Work instructions
Each record is to be copied exactly, with its pictures left behind.

Records from a collection:
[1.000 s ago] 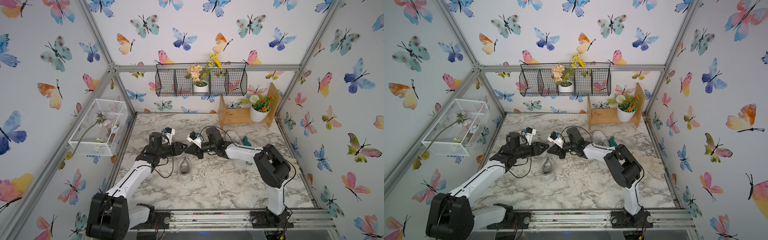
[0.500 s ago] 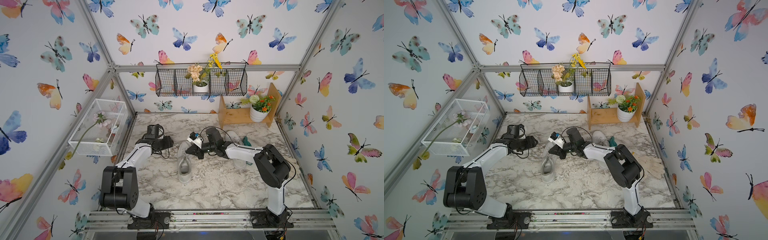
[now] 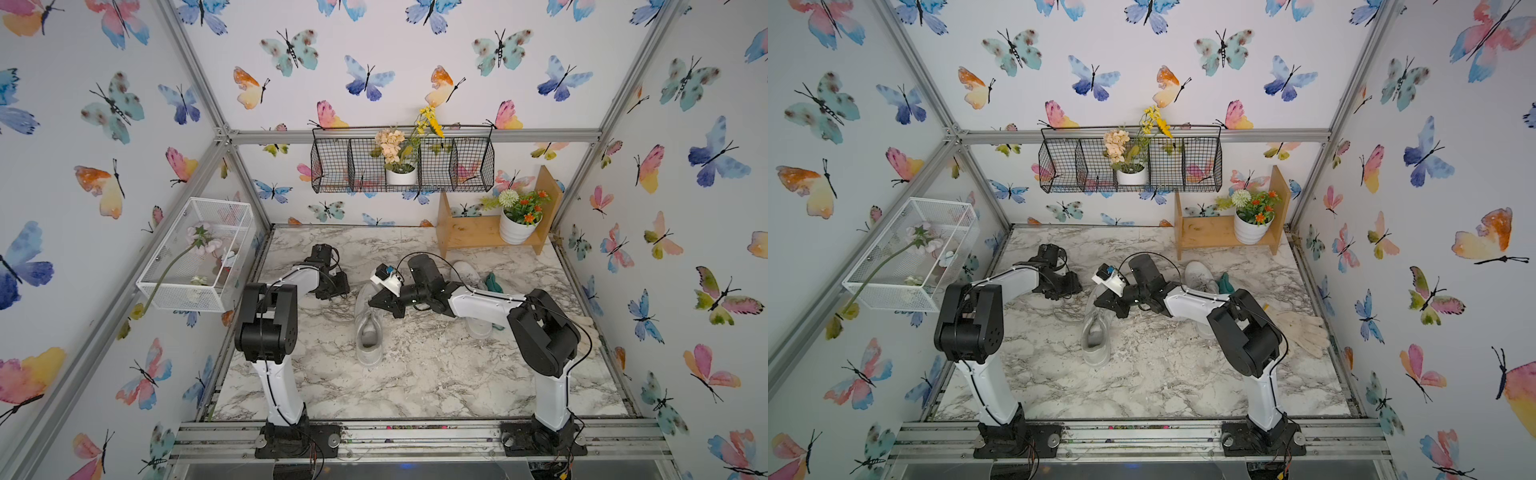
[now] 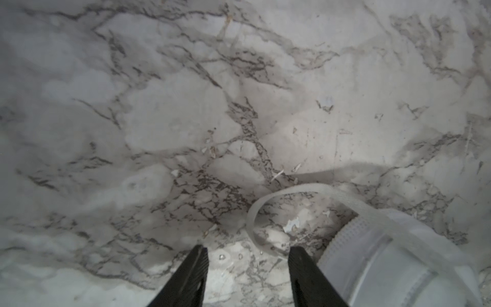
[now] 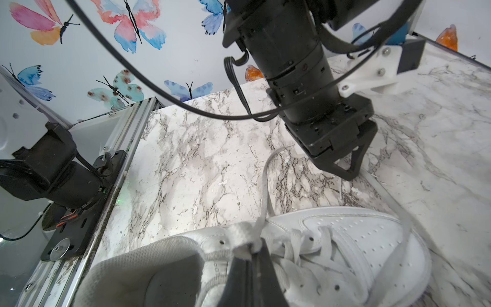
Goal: Tie the shoes
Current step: Wrap the shoelace around the shoelace.
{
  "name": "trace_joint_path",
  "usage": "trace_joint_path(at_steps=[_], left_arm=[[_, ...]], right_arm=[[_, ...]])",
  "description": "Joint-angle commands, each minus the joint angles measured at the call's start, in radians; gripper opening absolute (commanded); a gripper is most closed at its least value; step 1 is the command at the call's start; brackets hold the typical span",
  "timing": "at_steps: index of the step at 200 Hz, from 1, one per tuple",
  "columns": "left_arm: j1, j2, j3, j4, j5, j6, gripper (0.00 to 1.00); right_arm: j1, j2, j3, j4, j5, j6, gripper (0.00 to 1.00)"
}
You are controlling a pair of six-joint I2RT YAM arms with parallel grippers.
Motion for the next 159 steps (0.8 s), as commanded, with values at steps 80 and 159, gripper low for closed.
trace_joint_path(at_steps=[80, 159], left_arm=[[-0.036, -0.041, -0.047, -0.002, -0.140, 0.006, 0.03], [0.020, -0.643, -0.227, -0.094, -0.200, -0.045, 0.00]], right_arm=[[0.013, -0.037, -0.004, -0.009, 0.062, 0.002, 0.02], [0.011, -0.107, -0.056, 0.005, 0.182, 0.101, 0.02]])
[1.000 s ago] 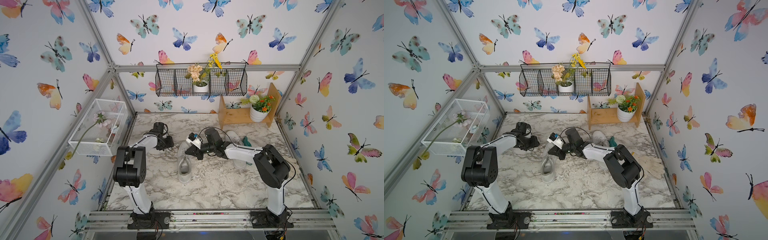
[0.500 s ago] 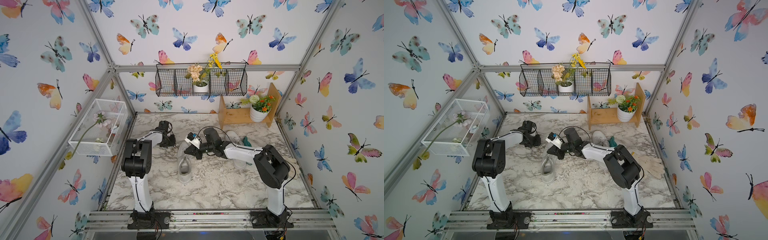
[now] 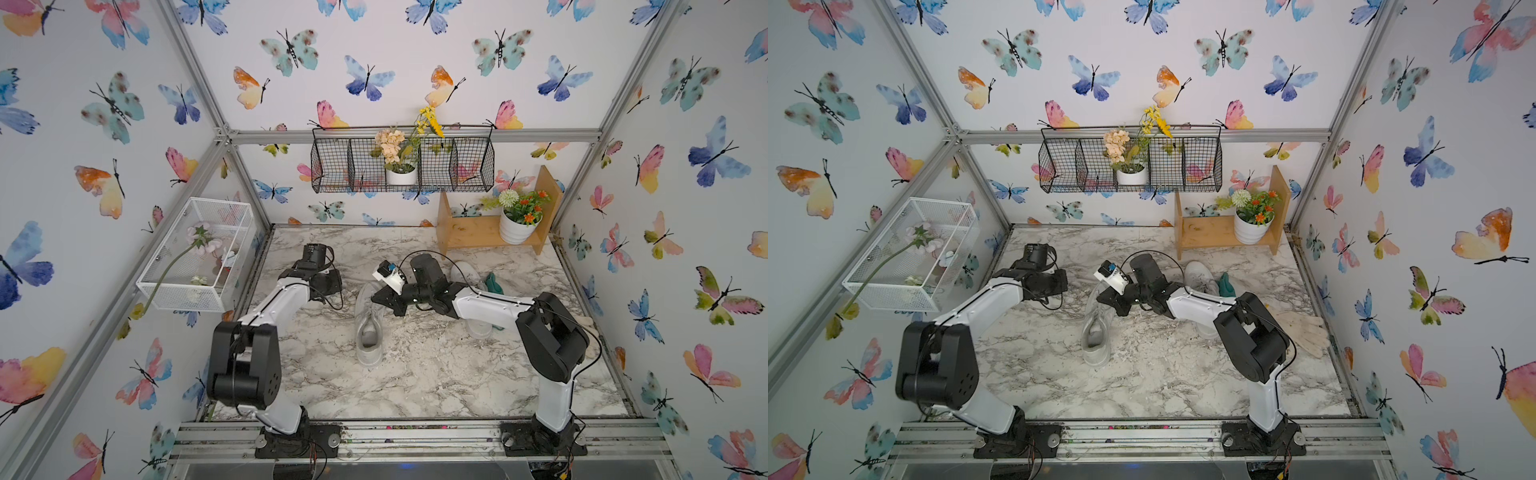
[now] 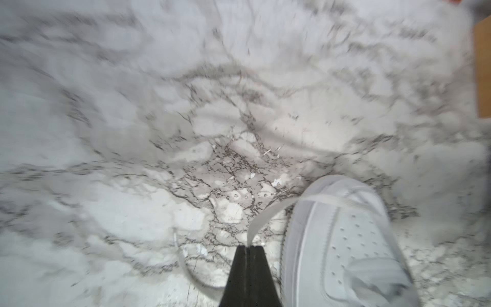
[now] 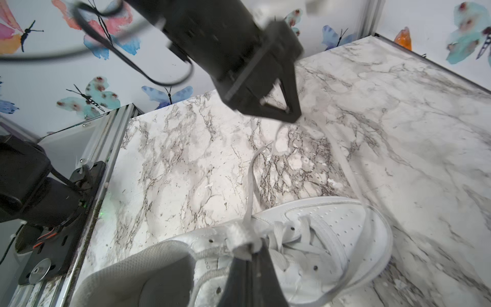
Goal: Tie the shoes
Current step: Wrap the shoelace around the shoelace.
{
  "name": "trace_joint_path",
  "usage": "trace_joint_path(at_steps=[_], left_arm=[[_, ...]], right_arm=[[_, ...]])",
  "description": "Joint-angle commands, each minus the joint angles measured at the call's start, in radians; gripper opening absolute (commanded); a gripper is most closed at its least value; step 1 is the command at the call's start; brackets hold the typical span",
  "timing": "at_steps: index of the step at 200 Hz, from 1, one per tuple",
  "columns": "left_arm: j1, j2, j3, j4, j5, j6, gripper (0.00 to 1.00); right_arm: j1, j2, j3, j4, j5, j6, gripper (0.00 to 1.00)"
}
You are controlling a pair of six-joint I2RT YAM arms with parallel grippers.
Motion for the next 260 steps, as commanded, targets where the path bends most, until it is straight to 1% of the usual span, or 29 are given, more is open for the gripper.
trace_joint_path(at_steps=[1, 25, 61, 95, 129, 161, 191, 206, 214, 227, 248, 260], left_arm=[[0.035, -0.176, -0.040, -0.075, -0.042, -0.020, 0.00], [0.044, -0.310, -0.035, -0.169, -0.025, -0.012, 0.00], [0.043, -0.475, -0.046, -0.251, 0.022, 0.000, 0.00], [0.032, -0.600, -0.028, -0.320, 0.169, 0.055, 0.00], [-0.043, -0.681, 0.009, -0.406, 0.268, 0.093, 0.00], [-0.157, -0.726, 0.006, -0.418, 0.345, 0.059, 0.00], [-0.281, -0.751, -0.011, -0.383, 0.343, 0.025, 0.00], [-0.359, -0.746, -0.034, -0.339, 0.341, 0.000, 0.00], [-0.410, -0.736, -0.048, -0.313, 0.322, -0.017, 0.00], [-0.513, -0.707, -0.062, -0.273, 0.262, -0.035, 0.00], [-0.690, -0.632, -0.055, -0.230, 0.124, -0.038, 0.00], [-0.751, -0.584, -0.050, -0.197, 0.098, -0.030, 0.00]], right_arm=[[0.006, -0.034, -0.015, 0.008, 0.056, 0.047, 0.02], [0.006, -0.043, -0.013, 0.001, 0.065, 0.068, 0.02], [0.006, -0.059, -0.007, -0.018, 0.083, 0.090, 0.02], [0.006, -0.054, 0.013, -0.051, 0.087, 0.106, 0.02], [0.006, -0.042, 0.032, -0.068, 0.086, 0.132, 0.02], [0.006, -0.031, 0.055, -0.085, 0.074, 0.134, 0.02], [0.005, -0.018, 0.072, -0.085, 0.050, 0.138, 0.02], [0.004, -0.012, 0.085, -0.088, 0.043, 0.140, 0.02], [0.004, -0.008, 0.091, -0.092, 0.044, 0.140, 0.02], [0.004, -0.006, 0.099, -0.097, 0.045, 0.136, 0.02], [0.004, -0.006, 0.102, -0.096, 0.047, 0.130, 0.02], [0.004, -0.006, 0.103, -0.094, 0.049, 0.129, 0.02]])
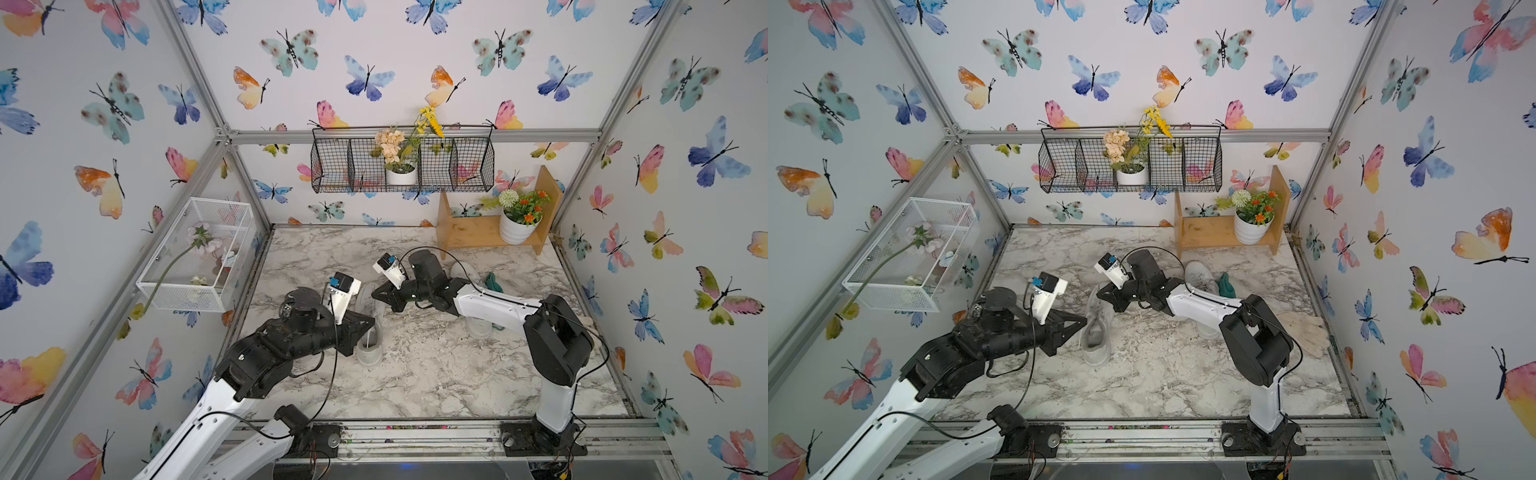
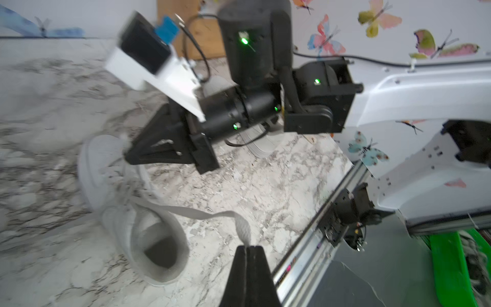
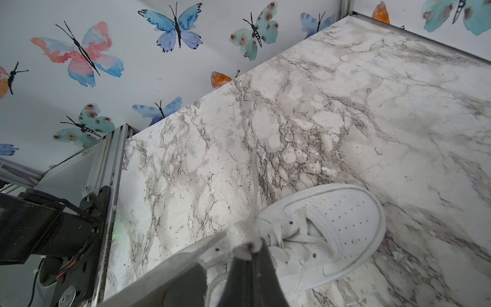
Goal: Tie the shoes
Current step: Wrap the shoelace around the shoelace.
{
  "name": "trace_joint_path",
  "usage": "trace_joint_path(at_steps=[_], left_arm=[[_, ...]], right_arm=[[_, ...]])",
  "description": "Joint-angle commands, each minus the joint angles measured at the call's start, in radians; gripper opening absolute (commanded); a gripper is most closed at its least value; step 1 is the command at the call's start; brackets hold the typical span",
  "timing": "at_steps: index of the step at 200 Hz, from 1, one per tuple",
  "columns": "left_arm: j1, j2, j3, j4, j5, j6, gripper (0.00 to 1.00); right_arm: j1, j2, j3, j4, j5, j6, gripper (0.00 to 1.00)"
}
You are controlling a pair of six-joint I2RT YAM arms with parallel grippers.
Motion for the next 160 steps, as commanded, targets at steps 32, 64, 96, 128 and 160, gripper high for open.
trace_joint_path(at_steps=[32, 64, 96, 128, 160], left_arm=[[-0.172, 0.183, -0.030, 0.225, -0.085, -0.001, 0.00], [-0.182, 0.242, -0.032, 0.257, -0.075, 0.020, 0.34], [-0.182, 0.265, 0.003, 0.248, -0.072, 0.052, 0.56], [-0.145, 0.264, 0.032, 0.193, -0.196, 0.050, 0.58], [0.051, 0.242, 0.005, 0.208, -0.080, 0.024, 0.56]], right_arm=[[0.000, 0.009, 0.034, 0.024, -0.018, -0.004, 0.02], [-0.002, -0.002, 0.027, 0.023, -0.017, -0.012, 0.02], [-0.002, -0.007, 0.022, 0.014, -0.013, -0.029, 0.02], [-0.001, -0.011, 0.010, 0.025, -0.022, -0.037, 0.02], [-0.002, -0.012, 0.001, 0.026, -0.031, -0.041, 0.02]])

Answer box
[1.000 s ago] 
[0.500 s ago] 
[now] 
[now] 
[now] 
Goal: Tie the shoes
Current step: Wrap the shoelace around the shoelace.
{
  "name": "trace_joint_path",
  "usage": "trace_joint_path(at_steps=[_], left_arm=[[_, ...]], right_arm=[[_, ...]])",
  "description": "Joint-angle commands, each minus the joint angles measured at the call's start, in radians; gripper opening absolute (commanded); a gripper is most closed at its least value; step 1 is the command at the call's start; brackets hold the typical span",
  "timing": "at_steps: index of the step at 200 Hz, from 1, one per tuple",
  "columns": "left_arm: j1, j2, j3, j4, j5, j6, gripper (0.00 to 1.00); right_arm: j1, j2, j3, j4, j5, j6, gripper (0.00 to 1.00)"
}
You are controlling a pair of six-joint I2RT YAM arms with parallel grippers.
Motion for the next 159 steps (0.8 s), as commanded, with values at steps 80 and 159, gripper low for closed.
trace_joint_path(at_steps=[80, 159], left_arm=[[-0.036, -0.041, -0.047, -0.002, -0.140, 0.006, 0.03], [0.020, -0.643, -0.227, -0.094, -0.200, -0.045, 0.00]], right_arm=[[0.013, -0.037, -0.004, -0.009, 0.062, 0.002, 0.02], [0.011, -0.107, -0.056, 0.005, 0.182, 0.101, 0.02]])
[1.000 s ago] 
[0.500 s ago] 
[now] 
[now] 
[now] 
Goal: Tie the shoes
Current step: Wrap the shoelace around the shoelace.
{
  "name": "trace_joint_path",
  "usage": "trace_joint_path(at_steps=[_], left_arm=[[_, ...]], right_arm=[[_, ...]])",
  "description": "Joint-angle commands, each minus the joint angles measured at the call's start, in radians; gripper opening absolute (commanded); a gripper is most closed at its least value; step 1 is the command at the call's start; brackets hold the typical span",
  "timing": "at_steps: index of the step at 200 Hz, from 1, one per tuple",
  "columns": "left_arm: j1, j2, j3, j4, j5, j6, gripper (0.00 to 1.00); right_arm: j1, j2, j3, j4, j5, j6, gripper (0.00 to 1.00)"
}
You are controlling a pair of six-joint I2RT YAM arms with parallel grippers.
Motion for the next 260 steps, as commanded, targets where the path bends most, until it is straight to 1% of the usual span, or 29 are given, more is open for the gripper.
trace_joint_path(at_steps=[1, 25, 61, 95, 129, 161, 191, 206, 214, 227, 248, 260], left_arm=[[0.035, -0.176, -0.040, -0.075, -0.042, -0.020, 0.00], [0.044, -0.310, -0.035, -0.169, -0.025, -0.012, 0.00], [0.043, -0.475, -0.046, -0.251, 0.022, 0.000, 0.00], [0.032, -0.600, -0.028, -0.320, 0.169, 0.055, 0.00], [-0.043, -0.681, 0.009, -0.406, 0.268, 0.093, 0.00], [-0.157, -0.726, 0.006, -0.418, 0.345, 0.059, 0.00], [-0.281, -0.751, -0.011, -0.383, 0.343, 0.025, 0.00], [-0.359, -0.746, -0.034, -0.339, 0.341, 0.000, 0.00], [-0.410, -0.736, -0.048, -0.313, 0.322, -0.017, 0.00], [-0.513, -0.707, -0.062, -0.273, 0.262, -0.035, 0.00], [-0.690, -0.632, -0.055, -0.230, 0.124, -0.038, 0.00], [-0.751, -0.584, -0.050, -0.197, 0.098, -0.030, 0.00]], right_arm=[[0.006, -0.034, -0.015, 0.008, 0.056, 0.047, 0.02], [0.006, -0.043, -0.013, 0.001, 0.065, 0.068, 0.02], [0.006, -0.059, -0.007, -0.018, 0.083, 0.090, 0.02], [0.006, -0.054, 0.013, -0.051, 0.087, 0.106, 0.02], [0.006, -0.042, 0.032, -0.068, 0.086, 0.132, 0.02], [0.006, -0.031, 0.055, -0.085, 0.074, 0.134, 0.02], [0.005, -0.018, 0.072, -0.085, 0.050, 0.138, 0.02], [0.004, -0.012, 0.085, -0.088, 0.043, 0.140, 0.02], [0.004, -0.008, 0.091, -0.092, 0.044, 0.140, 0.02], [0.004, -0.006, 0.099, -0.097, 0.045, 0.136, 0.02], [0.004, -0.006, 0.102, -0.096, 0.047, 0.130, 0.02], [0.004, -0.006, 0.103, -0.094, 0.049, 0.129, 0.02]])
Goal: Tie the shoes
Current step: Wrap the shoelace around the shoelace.
{
  "name": "trace_joint_path",
  "usage": "trace_joint_path(at_steps=[_], left_arm=[[_, ...]], right_arm=[[_, ...]])",
  "description": "Joint-angle commands, each minus the joint angles measured at the call's start, in radians; gripper opening absolute (commanded); a gripper is most closed at its least value; step 1 is the command at the call's start; brackets hold the typical span",
  "timing": "at_steps: index of the step at 200 Hz, from 1, one per tuple",
  "columns": "left_arm: j1, j2, j3, j4, j5, j6, gripper (0.00 to 1.00); right_arm: j1, j2, j3, j4, j5, j6, gripper (0.00 to 1.00)"
}
You are controlling a pair of six-joint I2RT YAM arms with parallel grippers.
Motion for the next 160 steps, as commanded, targets at steps 32, 64, 96, 128 and 160, gripper high for open.
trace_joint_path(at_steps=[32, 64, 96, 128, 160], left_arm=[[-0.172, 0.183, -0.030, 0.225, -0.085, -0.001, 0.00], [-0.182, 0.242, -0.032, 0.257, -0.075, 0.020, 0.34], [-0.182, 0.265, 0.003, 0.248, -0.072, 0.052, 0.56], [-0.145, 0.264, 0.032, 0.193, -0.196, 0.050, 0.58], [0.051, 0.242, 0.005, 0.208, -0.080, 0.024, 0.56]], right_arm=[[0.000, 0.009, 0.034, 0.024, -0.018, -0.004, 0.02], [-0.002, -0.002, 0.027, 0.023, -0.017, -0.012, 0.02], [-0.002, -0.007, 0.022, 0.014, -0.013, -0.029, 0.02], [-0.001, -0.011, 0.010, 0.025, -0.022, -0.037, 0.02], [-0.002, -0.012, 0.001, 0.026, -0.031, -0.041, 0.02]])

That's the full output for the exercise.